I am the Queen of disjointed thinking. I like your hat! :-D

Archive for December, 2011

Somewhere there is love…

My father has cancer.  There’s something most people, going about their life, never think they’ll say.  His first blood tests showed that the problem “wasn’t cancer”, and he was put on a two year public waiting list to find out what it was.  Fortunately my mother listened to her strong intuition and convinced my father to pay to have the tests done through the private system.  Whenever anyone mentions paying for anything, my father is not a happy person, but he seen became very grateful indeed when those tests saved his life.  We now knows he needs to have chemo, but we don’t know when that is to start.  It seems like every appointment is just an appointment to book the next appointment.

For a long time I’ve not had a good relationship with my father.  It’s always seemed to me that everything I really loved about him was taken away from me when I was nine years old and he started working on the oil rigs, out in the desert.
Before that, I think my dad was my favourite person.  I spent every night cuddled up to him on the couch, until my mean, mean mummy pried me off him and put me in bed.  I spent every Sunday at the beach with him, every day after school I watched the clock for when he was going to walk in the door.  My poor mother!  I only ever wanted to talk to daddy, play with daddy.  My daddy loved me for who I was.

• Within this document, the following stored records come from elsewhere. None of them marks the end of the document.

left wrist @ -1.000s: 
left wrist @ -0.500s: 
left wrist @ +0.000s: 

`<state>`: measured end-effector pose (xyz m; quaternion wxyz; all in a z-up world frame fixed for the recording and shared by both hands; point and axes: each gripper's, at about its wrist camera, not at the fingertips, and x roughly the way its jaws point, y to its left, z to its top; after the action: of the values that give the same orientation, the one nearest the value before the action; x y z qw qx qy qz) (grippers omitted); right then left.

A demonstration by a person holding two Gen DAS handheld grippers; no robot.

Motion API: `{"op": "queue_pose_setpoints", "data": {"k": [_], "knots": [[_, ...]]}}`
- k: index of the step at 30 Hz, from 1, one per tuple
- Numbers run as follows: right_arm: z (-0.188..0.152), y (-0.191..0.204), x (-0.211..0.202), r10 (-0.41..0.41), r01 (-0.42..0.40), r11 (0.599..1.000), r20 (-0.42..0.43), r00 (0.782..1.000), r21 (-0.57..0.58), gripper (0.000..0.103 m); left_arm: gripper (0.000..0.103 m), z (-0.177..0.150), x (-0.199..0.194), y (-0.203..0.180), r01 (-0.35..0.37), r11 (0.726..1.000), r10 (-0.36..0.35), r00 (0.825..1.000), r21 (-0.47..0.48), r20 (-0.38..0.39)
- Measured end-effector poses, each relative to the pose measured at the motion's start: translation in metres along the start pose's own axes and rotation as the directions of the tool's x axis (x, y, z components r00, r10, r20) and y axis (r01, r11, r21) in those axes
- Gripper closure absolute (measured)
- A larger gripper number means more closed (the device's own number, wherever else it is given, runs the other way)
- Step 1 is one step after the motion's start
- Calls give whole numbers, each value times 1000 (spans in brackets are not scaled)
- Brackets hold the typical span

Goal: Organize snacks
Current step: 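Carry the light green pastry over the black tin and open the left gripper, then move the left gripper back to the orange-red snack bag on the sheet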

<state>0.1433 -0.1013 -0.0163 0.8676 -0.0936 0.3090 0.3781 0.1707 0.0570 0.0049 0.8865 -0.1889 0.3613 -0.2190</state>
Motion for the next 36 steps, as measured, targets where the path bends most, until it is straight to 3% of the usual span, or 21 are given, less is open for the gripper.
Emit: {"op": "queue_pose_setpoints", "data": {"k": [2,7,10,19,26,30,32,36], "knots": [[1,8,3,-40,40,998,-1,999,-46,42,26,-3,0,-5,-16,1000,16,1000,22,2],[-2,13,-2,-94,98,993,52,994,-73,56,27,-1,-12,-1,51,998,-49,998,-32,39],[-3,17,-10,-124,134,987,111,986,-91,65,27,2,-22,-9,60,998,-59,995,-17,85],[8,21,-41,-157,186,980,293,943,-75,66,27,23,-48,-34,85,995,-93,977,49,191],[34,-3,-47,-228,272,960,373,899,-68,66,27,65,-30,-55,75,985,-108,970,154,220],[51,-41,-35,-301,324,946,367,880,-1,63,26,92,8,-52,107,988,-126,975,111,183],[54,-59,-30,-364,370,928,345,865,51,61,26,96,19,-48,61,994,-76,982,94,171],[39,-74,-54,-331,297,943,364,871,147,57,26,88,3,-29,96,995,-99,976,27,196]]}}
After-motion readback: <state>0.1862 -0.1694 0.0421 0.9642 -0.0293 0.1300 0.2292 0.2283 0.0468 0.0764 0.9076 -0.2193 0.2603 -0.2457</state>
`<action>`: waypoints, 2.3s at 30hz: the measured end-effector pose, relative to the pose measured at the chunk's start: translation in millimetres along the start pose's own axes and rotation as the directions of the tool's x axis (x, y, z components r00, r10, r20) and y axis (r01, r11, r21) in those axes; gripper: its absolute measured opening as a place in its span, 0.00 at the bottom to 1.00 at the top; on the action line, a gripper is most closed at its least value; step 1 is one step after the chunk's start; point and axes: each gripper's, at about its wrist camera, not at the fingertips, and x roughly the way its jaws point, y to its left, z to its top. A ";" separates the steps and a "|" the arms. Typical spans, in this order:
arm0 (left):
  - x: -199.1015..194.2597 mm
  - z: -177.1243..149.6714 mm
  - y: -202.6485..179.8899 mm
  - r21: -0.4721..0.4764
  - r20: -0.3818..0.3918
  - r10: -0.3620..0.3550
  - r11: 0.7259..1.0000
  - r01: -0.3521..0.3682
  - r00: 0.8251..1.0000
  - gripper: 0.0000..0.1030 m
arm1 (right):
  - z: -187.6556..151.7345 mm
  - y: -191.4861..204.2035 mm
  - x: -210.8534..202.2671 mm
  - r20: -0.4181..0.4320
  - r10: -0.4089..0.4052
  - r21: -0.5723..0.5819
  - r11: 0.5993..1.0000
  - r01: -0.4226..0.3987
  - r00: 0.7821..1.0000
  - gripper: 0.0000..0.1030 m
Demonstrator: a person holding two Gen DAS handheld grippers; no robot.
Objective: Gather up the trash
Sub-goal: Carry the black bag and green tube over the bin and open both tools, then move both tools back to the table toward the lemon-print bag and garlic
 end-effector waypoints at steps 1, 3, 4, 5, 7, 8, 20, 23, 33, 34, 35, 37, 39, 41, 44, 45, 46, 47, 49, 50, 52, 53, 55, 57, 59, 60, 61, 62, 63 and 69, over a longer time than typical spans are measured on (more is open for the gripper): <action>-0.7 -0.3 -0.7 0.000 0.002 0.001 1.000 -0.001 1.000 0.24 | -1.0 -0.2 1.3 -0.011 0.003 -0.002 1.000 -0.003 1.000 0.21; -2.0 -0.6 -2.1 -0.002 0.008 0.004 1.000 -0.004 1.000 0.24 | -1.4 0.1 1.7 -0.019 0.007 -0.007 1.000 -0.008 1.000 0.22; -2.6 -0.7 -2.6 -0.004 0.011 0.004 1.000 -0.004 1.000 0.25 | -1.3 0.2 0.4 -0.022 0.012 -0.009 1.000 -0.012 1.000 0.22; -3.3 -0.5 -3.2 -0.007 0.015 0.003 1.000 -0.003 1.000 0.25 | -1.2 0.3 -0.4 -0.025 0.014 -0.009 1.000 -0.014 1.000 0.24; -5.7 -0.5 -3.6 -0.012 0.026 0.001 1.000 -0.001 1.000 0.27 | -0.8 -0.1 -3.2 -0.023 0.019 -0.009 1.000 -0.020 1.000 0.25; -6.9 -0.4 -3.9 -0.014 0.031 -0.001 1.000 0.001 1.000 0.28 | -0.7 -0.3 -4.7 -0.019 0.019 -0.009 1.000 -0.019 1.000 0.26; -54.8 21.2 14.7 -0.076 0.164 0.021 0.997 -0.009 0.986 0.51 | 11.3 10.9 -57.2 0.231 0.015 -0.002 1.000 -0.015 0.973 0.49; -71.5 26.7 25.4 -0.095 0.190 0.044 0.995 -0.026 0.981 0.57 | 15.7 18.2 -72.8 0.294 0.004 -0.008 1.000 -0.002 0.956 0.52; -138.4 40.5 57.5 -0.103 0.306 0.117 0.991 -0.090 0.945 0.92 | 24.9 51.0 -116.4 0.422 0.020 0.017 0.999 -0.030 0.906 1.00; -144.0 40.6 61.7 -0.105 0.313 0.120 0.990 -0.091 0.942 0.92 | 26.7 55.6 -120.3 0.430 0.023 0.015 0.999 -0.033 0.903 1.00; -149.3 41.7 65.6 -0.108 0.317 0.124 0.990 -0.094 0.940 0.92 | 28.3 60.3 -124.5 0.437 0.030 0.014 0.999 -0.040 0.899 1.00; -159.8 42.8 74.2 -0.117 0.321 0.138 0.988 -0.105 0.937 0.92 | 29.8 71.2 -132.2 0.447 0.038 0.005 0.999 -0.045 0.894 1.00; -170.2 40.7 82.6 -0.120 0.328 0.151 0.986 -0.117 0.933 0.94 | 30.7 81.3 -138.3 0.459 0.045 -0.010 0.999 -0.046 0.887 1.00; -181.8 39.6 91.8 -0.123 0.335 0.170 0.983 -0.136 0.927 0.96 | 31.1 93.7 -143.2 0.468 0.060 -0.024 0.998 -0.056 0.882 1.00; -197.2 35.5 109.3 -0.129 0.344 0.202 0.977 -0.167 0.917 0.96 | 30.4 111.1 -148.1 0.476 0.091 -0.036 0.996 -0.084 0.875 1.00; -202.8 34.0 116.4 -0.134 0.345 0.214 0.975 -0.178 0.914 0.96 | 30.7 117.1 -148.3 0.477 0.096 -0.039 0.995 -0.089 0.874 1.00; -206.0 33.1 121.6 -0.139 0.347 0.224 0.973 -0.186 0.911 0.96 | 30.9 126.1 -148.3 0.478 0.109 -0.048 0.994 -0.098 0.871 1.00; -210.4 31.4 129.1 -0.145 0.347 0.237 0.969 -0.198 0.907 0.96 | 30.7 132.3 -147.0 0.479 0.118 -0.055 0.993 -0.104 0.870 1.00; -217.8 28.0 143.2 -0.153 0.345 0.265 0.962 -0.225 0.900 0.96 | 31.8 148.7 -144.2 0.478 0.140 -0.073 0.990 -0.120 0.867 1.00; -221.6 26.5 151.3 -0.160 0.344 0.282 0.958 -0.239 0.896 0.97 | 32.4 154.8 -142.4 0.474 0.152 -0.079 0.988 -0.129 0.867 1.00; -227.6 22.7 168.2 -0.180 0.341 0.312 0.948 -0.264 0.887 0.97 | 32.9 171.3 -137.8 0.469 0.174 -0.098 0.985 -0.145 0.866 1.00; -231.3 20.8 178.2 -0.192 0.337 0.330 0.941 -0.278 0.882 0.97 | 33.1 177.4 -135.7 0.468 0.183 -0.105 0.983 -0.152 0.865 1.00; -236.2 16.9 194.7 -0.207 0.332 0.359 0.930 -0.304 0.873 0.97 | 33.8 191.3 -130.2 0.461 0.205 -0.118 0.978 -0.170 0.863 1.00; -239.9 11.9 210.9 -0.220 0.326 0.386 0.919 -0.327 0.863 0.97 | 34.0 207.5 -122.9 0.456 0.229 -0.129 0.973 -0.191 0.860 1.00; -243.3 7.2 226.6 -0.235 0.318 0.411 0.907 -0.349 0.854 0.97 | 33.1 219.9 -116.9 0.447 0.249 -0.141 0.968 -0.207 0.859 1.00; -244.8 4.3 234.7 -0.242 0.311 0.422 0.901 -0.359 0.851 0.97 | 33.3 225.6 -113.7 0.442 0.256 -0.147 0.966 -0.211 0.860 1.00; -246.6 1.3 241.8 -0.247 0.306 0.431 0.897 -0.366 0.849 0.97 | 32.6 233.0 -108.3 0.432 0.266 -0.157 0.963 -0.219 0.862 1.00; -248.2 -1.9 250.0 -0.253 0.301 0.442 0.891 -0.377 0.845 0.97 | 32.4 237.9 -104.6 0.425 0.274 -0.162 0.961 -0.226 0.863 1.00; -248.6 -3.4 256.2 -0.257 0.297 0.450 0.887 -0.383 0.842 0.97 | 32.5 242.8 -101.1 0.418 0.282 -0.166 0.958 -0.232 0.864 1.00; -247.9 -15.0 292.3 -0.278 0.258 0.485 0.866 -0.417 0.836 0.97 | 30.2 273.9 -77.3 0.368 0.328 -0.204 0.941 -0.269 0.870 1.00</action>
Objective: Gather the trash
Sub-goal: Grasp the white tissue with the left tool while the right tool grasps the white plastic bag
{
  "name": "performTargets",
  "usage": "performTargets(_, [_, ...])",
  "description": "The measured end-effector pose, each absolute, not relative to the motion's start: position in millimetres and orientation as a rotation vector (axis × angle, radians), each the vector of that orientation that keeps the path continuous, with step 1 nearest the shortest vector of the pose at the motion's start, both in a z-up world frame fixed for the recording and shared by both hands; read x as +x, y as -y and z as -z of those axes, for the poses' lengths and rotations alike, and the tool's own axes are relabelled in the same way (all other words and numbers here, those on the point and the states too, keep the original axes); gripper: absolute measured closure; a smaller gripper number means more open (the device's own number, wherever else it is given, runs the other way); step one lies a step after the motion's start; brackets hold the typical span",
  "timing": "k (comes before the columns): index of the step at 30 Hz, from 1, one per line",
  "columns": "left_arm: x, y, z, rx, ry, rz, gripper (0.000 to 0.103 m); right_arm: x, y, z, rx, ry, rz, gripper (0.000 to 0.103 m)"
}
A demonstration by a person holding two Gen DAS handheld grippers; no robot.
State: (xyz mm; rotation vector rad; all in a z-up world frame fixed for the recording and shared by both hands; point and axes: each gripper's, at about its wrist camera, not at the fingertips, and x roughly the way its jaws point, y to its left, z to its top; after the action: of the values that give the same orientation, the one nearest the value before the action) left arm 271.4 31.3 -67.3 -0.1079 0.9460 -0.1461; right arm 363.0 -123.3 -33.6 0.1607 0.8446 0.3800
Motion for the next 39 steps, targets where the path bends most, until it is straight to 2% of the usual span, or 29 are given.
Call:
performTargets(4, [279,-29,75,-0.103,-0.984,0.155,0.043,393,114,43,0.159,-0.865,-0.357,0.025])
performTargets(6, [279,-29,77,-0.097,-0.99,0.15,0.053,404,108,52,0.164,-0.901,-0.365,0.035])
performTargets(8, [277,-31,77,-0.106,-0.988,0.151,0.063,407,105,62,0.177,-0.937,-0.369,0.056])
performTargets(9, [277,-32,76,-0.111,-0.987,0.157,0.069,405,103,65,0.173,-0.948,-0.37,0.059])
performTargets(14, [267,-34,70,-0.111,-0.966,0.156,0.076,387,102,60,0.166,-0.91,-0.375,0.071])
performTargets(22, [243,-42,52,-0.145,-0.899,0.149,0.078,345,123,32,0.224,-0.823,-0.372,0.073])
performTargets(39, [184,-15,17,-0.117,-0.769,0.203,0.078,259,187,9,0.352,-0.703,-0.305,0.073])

It was August 1996 the first time my daddy went away to work.  My mum, aunty, uncle (who also worked on the rigs), a friend of my aunty, aunty’s dog and me all got in the van late at night and drove to Brisbane.   It was two in the morning when we arrived.  The ground was covered in a fog so thick and white that nobody could see anything around them.  My aunty was trying to make me feel better about my daddy going away.  She told me about all the “girl” things I could do with mum (never mind that I hate most “girl” things), she sang songs with me, I played with the dog.  Three in the morning, the fog had lifted slightly.  My dad and uncle went over and got on the plane.  I cried.  Howled, actually.  Set the dog off.  The main problem, however, came a month later.  Dad was away for three weeks, and then he came home.  Things really hadn’t been explained to me properly, and I thought dad would be away for three weeks just the once.  It was a week later just mum, dad and I were in the car going back so my daddy could leave again.  This came as a great shock to me.
It’s just occurred to me that  the little dog, my uncle and my aunty’s friend who came with us on that first trip have all died.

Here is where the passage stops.